:: Study material ::

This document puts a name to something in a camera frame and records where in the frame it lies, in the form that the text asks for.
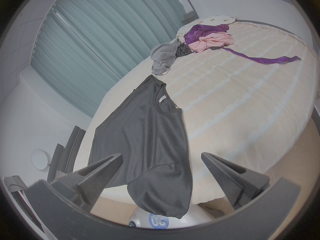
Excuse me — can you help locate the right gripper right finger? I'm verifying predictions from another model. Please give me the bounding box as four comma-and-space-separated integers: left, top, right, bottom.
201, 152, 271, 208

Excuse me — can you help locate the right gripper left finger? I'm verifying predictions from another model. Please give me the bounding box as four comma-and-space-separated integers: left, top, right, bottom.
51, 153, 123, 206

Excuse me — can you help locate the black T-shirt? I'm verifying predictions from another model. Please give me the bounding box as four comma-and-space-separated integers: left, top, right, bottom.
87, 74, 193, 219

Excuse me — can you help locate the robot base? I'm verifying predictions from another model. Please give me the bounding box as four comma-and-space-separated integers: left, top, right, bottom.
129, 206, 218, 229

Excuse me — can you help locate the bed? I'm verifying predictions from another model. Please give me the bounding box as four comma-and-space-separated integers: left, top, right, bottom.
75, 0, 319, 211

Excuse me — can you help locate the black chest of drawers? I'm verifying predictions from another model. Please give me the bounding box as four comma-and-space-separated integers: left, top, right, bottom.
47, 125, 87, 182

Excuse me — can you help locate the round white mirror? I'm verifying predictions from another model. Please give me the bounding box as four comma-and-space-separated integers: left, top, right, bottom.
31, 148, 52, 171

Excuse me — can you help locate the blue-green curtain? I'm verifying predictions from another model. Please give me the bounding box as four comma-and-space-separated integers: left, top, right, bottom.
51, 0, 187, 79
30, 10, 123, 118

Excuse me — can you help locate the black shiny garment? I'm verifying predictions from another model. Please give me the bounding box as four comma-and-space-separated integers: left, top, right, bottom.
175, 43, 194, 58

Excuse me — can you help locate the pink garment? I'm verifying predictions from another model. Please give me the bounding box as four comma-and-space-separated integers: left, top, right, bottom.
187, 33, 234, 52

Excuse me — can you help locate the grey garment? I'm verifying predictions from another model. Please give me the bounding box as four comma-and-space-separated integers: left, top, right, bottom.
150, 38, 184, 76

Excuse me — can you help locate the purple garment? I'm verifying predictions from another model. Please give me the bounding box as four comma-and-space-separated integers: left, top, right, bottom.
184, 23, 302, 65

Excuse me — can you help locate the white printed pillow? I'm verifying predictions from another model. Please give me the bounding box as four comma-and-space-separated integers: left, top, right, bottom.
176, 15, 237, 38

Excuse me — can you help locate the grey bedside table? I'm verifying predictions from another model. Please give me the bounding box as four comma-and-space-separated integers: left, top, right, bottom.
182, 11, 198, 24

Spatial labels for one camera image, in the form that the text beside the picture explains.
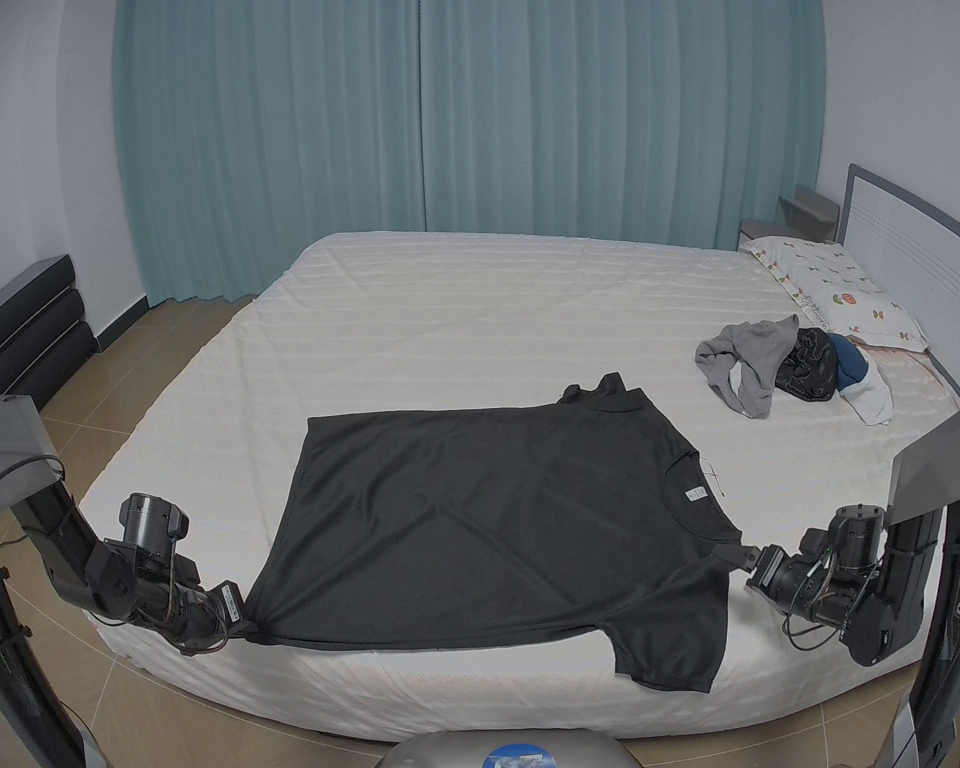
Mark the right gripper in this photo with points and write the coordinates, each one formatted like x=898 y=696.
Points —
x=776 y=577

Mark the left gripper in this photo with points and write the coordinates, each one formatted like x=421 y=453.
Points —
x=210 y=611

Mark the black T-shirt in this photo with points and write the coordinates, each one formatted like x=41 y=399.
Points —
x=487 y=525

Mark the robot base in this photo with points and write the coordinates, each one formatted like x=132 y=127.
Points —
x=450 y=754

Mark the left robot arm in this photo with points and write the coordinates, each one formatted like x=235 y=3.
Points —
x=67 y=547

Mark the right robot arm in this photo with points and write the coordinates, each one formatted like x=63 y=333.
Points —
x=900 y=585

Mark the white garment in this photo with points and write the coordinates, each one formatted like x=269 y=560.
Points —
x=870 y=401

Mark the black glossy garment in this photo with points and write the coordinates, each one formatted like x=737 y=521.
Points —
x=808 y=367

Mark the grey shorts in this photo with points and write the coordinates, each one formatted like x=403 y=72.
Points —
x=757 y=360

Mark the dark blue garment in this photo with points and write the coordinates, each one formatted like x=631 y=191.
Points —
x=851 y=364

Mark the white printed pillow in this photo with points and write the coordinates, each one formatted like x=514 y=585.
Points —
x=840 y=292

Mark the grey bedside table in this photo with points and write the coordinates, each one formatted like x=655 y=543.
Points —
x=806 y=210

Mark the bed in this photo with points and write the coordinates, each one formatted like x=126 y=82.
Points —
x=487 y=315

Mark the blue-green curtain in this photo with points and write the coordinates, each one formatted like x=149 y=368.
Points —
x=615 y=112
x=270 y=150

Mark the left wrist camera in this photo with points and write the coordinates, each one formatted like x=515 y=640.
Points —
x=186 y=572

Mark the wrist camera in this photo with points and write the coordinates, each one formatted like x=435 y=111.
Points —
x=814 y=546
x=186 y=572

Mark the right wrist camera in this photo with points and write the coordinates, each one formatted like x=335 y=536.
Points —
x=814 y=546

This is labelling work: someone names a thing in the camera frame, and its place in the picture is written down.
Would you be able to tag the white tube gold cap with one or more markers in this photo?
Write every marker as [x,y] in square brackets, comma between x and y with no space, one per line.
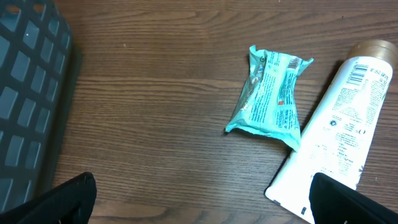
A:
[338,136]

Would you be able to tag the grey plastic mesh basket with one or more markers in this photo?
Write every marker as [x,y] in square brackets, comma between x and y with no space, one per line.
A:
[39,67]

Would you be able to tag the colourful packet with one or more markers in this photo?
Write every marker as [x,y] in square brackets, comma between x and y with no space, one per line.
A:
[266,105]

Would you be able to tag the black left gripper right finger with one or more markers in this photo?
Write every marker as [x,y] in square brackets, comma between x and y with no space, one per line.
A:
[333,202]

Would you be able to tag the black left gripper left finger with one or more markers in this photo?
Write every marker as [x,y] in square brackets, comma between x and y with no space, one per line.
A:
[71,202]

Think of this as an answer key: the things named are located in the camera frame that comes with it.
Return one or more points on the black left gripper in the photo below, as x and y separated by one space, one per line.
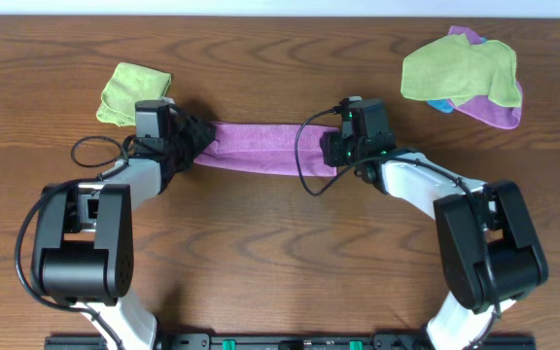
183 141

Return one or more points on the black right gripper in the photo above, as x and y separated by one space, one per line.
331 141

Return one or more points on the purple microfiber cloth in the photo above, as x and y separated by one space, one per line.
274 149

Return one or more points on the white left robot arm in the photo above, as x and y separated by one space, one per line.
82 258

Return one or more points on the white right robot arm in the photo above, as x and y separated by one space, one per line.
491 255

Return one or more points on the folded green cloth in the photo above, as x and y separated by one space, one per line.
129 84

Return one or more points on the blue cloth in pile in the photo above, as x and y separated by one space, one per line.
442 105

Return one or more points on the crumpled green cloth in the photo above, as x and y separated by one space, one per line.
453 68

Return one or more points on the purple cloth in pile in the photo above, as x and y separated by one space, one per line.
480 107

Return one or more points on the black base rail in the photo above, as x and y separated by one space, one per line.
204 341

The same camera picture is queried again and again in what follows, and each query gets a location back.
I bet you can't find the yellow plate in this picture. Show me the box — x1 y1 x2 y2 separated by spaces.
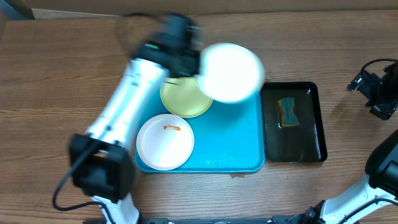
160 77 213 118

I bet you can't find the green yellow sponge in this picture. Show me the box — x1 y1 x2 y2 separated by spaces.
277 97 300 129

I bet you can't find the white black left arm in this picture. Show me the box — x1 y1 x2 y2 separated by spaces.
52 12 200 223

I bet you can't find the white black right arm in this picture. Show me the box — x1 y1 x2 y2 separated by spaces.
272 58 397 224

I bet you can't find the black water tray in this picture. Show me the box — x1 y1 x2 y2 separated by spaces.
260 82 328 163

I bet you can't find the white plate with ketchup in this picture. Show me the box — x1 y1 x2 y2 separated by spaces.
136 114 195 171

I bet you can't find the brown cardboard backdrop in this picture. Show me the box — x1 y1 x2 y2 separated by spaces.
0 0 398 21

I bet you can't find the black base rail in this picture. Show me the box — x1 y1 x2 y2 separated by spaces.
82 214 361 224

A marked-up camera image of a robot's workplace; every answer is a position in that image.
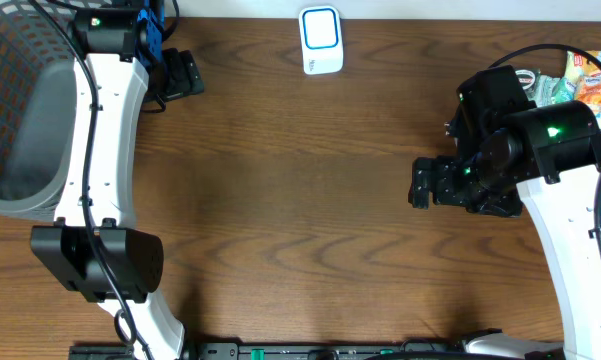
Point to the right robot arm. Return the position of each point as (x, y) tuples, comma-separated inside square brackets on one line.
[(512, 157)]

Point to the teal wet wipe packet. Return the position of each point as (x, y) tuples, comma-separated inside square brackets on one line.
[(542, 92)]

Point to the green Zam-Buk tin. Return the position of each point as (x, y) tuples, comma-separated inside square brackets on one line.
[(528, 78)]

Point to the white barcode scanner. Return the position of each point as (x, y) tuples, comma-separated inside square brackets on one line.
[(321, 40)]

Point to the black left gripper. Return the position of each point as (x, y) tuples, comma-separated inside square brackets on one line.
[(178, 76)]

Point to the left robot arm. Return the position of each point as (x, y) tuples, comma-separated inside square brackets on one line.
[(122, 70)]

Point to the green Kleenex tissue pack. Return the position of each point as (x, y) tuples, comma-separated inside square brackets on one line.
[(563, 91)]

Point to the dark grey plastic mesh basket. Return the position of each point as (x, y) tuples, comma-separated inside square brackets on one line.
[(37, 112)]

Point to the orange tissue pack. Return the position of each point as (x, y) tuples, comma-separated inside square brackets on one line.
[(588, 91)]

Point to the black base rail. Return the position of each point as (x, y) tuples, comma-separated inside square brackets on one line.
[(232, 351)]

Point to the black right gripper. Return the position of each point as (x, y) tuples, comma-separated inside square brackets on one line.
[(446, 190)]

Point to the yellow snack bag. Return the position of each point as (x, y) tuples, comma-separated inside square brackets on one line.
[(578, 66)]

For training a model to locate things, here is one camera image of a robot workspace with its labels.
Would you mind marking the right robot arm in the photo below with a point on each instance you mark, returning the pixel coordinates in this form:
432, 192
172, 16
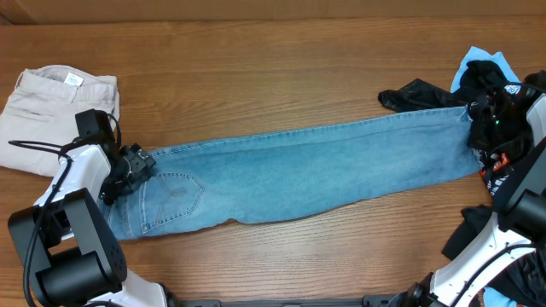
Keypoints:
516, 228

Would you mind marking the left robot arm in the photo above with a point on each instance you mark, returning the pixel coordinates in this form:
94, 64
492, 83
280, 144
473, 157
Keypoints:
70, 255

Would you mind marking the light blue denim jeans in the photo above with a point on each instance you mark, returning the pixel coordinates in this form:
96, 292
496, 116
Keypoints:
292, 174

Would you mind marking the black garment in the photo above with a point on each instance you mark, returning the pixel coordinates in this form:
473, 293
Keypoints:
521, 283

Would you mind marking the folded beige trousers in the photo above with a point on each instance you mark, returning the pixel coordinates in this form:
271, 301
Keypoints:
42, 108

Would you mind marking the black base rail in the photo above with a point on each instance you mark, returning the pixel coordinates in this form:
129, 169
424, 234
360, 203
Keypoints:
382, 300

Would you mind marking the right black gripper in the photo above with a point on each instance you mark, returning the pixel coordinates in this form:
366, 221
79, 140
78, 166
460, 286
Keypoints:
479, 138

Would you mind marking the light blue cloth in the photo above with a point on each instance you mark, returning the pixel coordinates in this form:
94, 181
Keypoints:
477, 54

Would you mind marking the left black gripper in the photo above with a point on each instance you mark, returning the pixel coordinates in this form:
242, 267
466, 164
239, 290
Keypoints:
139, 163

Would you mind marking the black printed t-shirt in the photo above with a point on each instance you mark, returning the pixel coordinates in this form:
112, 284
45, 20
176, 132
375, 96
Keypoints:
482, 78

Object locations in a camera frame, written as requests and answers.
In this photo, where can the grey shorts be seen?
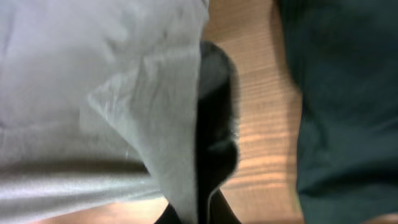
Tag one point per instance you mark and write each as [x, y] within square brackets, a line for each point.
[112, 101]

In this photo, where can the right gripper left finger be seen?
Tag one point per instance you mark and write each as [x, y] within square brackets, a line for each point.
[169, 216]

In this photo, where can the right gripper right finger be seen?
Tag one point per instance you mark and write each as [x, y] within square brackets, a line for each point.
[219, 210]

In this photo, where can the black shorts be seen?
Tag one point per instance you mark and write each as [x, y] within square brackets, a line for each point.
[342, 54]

:: Work task ::
Within the entries above, count each line holding the string "that". Give only the result.

:: Exercise output ::
4